■ **Required work**
Would you please repeat all of the data exactly, omitting the pictures?
Data section Block Start
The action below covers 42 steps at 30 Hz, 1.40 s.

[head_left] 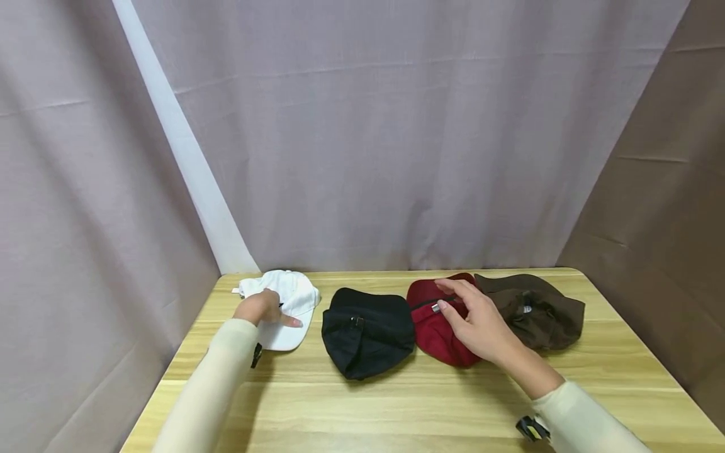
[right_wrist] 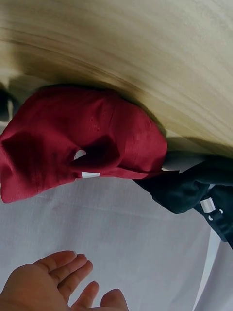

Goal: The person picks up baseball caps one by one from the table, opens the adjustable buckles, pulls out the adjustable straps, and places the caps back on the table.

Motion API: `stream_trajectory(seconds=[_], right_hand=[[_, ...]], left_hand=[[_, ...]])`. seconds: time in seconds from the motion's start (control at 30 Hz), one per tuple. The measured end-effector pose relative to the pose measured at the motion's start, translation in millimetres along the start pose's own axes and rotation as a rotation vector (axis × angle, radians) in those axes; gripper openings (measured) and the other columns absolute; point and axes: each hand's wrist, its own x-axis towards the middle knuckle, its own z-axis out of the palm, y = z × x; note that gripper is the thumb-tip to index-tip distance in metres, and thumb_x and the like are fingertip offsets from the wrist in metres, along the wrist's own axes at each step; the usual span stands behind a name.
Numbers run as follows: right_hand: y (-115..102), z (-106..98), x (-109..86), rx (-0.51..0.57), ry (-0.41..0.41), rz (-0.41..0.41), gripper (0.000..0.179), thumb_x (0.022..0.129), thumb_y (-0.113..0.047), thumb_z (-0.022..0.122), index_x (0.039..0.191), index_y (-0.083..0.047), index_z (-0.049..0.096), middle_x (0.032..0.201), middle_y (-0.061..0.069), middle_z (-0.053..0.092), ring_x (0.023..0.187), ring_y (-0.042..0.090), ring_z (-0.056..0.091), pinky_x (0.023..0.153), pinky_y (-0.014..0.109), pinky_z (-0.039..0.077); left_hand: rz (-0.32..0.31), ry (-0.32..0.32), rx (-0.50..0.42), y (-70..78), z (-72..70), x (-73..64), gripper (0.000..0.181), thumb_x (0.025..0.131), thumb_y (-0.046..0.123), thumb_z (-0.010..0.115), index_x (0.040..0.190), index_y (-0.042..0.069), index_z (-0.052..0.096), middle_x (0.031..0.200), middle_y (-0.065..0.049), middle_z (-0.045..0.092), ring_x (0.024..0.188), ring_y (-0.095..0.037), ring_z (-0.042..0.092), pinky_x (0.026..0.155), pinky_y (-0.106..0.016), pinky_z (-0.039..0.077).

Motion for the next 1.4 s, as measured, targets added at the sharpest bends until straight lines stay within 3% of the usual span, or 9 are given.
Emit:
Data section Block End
■ **Exercise response**
The action below covers 42 steps at 30 Hz, 1.40 s.

[head_left] 
[right_wrist] 

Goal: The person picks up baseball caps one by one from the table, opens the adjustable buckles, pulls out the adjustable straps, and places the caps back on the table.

Motion API: `stream_trajectory(seconds=[_], right_hand=[[_, ...]], left_hand=[[_, ...]])`. seconds: time in seconds from the motion's start (control at 30 Hz), one per tuple. The measured end-effector pose relative to the pose measured at the motion's start, translation in millimetres along the start pose's own axes and rotation as a rotation vector (axis × angle, radians) in those axes; gripper openings (measured) and the other columns absolute; point and axes: each hand's wrist, its own x-axis towards the middle knuckle, its own z-axis out of the palm, y = z × x; note that gripper is the thumb-tip to index-tip distance in metres, and thumb_x and the like are fingertip offsets from the wrist in metres, along the wrist's own axes at each step; the usual span stands behind a name.
Numbers run as follows: right_hand: y (-115..102), z (-106..98), x (-109..86), rx (-0.51..0.57), ry (-0.41..0.41), rz (-0.41..0.41), gripper (0.000..0.179), thumb_x (0.022..0.129), thumb_y (-0.113..0.047), thumb_z (-0.022..0.122), index_x (0.039..0.191), index_y (-0.083..0.047), index_z (-0.049..0.096), middle_x (0.032..0.201), middle_y (-0.061..0.069), middle_z (-0.053..0.092), ring_x (0.023..0.187), ring_y (-0.042..0.090), ring_z (-0.056..0.091), pinky_x (0.023..0.153), pinky_y (-0.014..0.109), pinky_z (-0.039..0.077); left_hand: rz (-0.32..0.31), ry (-0.32..0.32), rx (-0.50..0.42), y (-70..78), z (-72..70), x (-73..64), gripper (0.000..0.181), thumb_x (0.025..0.131), thumb_y (-0.046..0.123), thumb_z (-0.010..0.115), index_x (0.040..0.190), index_y (-0.042..0.069), index_z (-0.052..0.096), middle_x (0.031..0.200), middle_y (-0.065..0.049), middle_z (-0.045..0.092), ring_x (0.024..0.188), ring_y (-0.095..0.037), ring_z (-0.042..0.092), pinky_x (0.026..0.155), pinky_y (-0.106..0.016), pinky_z (-0.039..0.077).

Motion for the next 1.4 s, as measured, targets added at the sharpest bends until straight lines stay within 3% of the usual span, or 9 are given.
Emit:

The exercise is complete as it stands.